**Task requirements**
The answer must match the material word for word, with every line included.
##############################
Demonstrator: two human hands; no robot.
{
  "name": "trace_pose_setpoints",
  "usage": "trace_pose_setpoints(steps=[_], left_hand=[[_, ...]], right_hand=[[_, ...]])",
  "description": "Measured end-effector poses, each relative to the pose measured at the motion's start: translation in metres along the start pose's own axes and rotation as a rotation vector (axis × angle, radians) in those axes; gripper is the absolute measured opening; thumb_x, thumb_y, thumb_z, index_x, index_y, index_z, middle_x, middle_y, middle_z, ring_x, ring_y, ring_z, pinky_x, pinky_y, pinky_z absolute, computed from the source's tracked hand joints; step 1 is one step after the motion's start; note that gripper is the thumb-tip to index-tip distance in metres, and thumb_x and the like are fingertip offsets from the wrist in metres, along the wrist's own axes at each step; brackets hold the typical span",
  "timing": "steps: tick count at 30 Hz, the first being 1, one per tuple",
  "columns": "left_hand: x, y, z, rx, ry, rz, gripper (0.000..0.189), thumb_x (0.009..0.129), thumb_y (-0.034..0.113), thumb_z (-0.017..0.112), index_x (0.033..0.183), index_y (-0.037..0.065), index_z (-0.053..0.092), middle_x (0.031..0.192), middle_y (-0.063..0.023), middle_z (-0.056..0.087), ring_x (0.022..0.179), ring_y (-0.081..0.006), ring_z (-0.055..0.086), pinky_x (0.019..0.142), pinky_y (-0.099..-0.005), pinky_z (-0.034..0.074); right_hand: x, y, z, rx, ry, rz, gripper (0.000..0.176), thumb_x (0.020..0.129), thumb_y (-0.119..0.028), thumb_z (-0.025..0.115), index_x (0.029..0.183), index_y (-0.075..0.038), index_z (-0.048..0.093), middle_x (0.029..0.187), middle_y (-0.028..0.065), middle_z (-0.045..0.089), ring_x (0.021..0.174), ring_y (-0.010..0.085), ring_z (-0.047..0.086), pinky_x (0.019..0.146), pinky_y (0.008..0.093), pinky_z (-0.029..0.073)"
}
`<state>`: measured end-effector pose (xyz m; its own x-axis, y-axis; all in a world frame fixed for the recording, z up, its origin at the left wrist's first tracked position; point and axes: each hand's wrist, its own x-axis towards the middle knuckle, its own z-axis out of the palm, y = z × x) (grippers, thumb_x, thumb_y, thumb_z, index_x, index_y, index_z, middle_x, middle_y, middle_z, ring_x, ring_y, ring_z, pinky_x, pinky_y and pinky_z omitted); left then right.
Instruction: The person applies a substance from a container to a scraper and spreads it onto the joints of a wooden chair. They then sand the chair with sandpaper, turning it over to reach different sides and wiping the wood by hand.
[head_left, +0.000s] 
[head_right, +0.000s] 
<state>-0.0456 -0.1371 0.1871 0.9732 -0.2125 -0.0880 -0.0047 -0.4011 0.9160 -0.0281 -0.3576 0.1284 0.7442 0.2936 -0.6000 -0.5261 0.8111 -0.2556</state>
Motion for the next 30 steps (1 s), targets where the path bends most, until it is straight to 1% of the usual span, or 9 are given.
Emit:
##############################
**Output below**
Demonstrator: two human hands; no robot.
{
  "name": "trace_pose_setpoints",
  "usage": "trace_pose_setpoints(steps=[_], left_hand=[[_, ...]], right_hand=[[_, ...]])",
  "description": "Measured end-effector poses, each relative to the pose measured at the motion's start: translation in metres along the start pose's own axes and rotation as a rotation vector (axis × angle, radians) in those axes; gripper is the absolute measured opening; thumb_x, thumb_y, thumb_z, index_x, index_y, index_z, middle_x, middle_y, middle_z, ring_x, ring_y, ring_z, pinky_x, pinky_y, pinky_z absolute, computed from the source's tracked hand joints; step 1 is one step after the motion's start; note that gripper is the thumb-tip to index-tip distance in metres, and thumb_x and the like are fingertip offsets from the wrist in metres, along the wrist's own axes at each step; brackets hold the typical span",
  "timing": "steps: tick count at 30 Hz, the first being 1, one per tuple",
  "columns": "left_hand: x, y, z, rx, ry, rz, gripper (0.000..0.189), thumb_x (0.009..0.129), thumb_y (-0.034..0.113), thumb_z (-0.017..0.112), index_x (0.033..0.183), index_y (-0.037..0.065), index_z (-0.053..0.092), middle_x (0.031..0.192), middle_y (-0.063..0.023), middle_z (-0.056..0.087), ring_x (0.022..0.179), ring_y (-0.081..0.006), ring_z (-0.055..0.086), pinky_x (0.019..0.142), pinky_y (-0.099..-0.005), pinky_z (-0.034..0.074); right_hand: x, y, z, rx, ry, rz, gripper (0.000..0.176), thumb_x (0.020..0.129), thumb_y (-0.119..0.028), thumb_z (-0.025..0.115), index_x (0.029..0.183), index_y (-0.075..0.038), index_z (-0.048..0.093), middle_x (0.029..0.187), middle_y (-0.028..0.065), middle_z (-0.045..0.089), ring_x (0.021..0.174), ring_y (-0.010..0.085), ring_z (-0.047..0.086), pinky_x (0.019..0.146), pinky_y (0.008..0.093), pinky_z (-0.029..0.073)"
}
`<state>`: measured end-effector pose (xyz m; its own x-axis, y-axis; all in a world frame fixed for the recording, z up, its origin at the left wrist's first tracked position; point and axes: each hand's wrist, its own x-axis towards the middle knuckle, its own z-axis out of the palm, y = z × x) (grippers, thumb_x, thumb_y, thumb_z, index_x, index_y, index_z, middle_x, middle_y, middle_z, ring_x, ring_y, ring_z, pinky_x, pinky_y and pinky_z omitted); left then right.
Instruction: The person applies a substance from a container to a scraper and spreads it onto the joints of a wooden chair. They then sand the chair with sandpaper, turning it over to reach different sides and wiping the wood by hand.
[head_left, +0.000s] 
[head_right, +0.000s] 
<state>-0.0456 -0.1371 0.1871 0.9732 -0.2125 -0.0880 -0.0047 -0.4011 0.9160 -0.0281 -0.3576 0.1284 0.7442 0.2936 -0.6000 -0.5261 0.8111 -0.2556</state>
Motion for the next 30 steps (1 s), targets where the path bends most, until it is straight to 1% of the usual span, or 9 are given.
Emit:

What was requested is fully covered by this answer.